A lógica do sistema de poder brasileiro
O que fazer após o afastamento da presidenta Dilma Rousseff, concretizado no dia 12 de maio? O Le Monde Diplomatique Brasil convidou pensadores e lutadores sociais de diversos matizes para debater como lidar com a crise e trabalhar com certos elementos, como a guerra das ideias, as eleições municipais de outubro e a orCarlos Humberto Campos
As primeiras medidas do governo ilegítimo de Temer revelam a desconstrução e a negação dos direitos e conquistas das classes trabalhadoras e das comunidades tradicionais, bem como da luta por uma justa reforma agrária.
Construir os caminhos da resistência vai exigir maior politização e mobilização dos setores sociais. Vai demandar também o retorno e o restabelecimento da capacidade do trabalho político de base, exigindo uma verdadeira reforma política, cujo modelo atual se configura como um perverso sistema de poder, sustentado pelos grandes meios de comunicação corporativos que historicamente criminalizam os movimentos sociais e a política.
A luta dos movimentos sociais precisa incorporar e assumir o debate da comunicação de forma mais efetiva, para além dos produtos de informação e visibilidade. A comunicação necessita ser reconhecida como instrumento de mobilização e educação política e elemento fundamental na garantia de outros direitos e consciência da cidadania. Democratizar a comunicação é democratizar o sentido da vida, da luta e da resistência dos povos. A comunicação é um alimento básico da democracia.

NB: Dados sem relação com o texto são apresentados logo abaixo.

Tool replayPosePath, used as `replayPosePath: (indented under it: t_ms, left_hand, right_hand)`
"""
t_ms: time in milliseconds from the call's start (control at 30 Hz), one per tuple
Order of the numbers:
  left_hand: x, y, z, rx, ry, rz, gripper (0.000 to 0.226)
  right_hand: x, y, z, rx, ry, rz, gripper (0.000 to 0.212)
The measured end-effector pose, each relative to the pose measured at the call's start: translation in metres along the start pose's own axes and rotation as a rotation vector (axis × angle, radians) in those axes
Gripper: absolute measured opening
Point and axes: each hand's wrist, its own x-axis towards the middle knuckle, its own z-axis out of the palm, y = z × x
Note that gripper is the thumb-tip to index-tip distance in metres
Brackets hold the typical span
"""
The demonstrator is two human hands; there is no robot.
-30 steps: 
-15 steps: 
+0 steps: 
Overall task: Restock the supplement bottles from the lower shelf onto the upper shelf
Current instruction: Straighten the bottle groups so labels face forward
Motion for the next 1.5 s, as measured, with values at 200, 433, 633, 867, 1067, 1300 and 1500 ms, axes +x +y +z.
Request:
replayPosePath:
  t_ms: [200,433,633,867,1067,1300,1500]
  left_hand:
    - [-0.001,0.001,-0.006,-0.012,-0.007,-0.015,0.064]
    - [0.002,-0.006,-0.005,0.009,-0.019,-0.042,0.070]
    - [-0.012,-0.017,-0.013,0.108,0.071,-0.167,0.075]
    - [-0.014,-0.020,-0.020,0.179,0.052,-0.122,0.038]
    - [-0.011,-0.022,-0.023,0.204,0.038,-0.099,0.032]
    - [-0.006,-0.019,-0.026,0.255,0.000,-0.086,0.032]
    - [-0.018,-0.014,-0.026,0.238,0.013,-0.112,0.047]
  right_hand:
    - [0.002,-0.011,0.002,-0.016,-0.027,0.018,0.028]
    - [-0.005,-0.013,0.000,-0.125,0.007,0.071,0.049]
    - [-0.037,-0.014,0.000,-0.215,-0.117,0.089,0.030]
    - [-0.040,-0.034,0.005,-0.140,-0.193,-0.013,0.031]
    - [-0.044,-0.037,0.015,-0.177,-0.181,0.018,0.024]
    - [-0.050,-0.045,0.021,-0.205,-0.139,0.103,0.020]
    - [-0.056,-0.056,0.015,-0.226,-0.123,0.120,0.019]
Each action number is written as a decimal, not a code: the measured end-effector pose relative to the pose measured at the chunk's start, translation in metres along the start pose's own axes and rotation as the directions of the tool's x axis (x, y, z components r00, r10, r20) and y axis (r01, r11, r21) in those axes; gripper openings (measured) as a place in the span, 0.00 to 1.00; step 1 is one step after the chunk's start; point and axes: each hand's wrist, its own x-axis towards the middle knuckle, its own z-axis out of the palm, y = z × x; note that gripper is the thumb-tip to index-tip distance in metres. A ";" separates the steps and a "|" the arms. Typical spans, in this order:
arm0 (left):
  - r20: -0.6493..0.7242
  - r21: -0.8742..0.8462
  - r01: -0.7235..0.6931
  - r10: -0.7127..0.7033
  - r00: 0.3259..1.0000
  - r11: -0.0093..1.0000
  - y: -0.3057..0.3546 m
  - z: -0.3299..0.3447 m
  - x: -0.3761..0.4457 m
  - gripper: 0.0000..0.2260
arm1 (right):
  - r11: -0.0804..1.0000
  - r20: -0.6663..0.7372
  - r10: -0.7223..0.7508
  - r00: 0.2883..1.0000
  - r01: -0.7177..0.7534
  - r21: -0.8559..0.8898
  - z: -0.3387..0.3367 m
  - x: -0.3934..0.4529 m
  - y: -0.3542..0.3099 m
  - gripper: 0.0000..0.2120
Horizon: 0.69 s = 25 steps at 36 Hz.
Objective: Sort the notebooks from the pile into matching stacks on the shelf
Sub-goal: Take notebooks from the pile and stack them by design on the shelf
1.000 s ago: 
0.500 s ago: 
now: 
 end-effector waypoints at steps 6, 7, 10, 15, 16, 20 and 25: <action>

O momento sociopolítico que a sociedade brasileira atravessa é delicado, sobretudo porque é também de construção das eleições municipais de outubro. Vivemos uma conjuntura pré-eleitoral, que tem um papel importantíssimo na rearticulação das forças políticas sociais nos municípios, base definidora e receptora das políticas públicas. Cabe ao município organizar o atendimento à população na área de saúde, educação, saneamento básico, água e esgoto, lazer, geração de trabalho, assistência social, moradia e transporte coletivo.
As eleições municipais que se aproximam não podem ser vistas apenas como um processo de escolha dos novos prefeitos e vereadores. Elas devem motivar a discussão de alternativas e projetos que garantam melhor qualidade de vida às pessoas. São importantes, pois trazem em seu bojo possibilidades de reencontro das forças políticas locais para a construção do debate, suscitando alternativas de administração pública mais próxima dos cidadãos e criando oportunidades de resgatar a importância do município como base na construção de um novo projeto para o país, onde todas as pessoas possam viver com dignidade. Temos de oxigenar e nutrir o processo das eleições municipais, na perspectiva de superação da crise política de hoje, pois é o município a base da organização política.
Resolver a crise sociopolítica atual passa pela superação de vários aspectos. Não é uma tarefa fácil. Inexoravelmente, exige uma renovação de todos os sujeitos, eleitos e eleitores, mudanças de atitudes, comportamentos pessoais e coletivos. A crise é estrutural, tem suas raízes no projeto de Brasil construído historicamente com estruturas injustas, viciadas e alimentadas pela prática do patrimonialismo corporativista e oligárquico. O vírus oportunista e corruptível reside no conjunto da obra.
Esta crise desnuda a lógica de um sistema de poder, de um paradigma que não dá mais conta de recompor-se e reabilitar-se. É preciso extirpar o modelo com uma autêntica reforma política, sair da democracia representativa para a participativa direta, o povo votando sobre todas as decisões importantes diretamente. É outra lógica, outro olhar, outra imagem de fazer política como a arte do bem comum.
A superação da atual crise política não virá por decreto ou medidas unilaterais; ela nascerá da capacidade de reconstrução de formas de convivência e de explicitação de vivências solidárias e respeitosas, até então pouco valorizadas.
É dessa perspectiva que surgem possibilidades de reações que nos impelem a desconstruir o “velho”, o “arcaico”, que sempre justifica a ordem estabelecida, e construir o “novo”, a nova ordem. Isso requer um processo longo de desenvolvimento humano e social, mas é uma condição necessária para as pessoas crescerem na consciência humana, social, política e econômica. A ação política é humana, por isso ela tem de ser humanizada!
Carlos Humberto Campos é sociólogo, assessor da Cáritas Brasileira Regional Piauí, coordenador da ASA pelo estado do Piauí e da coordenação do Fórum Piauiense de Convivência com o Semiárido.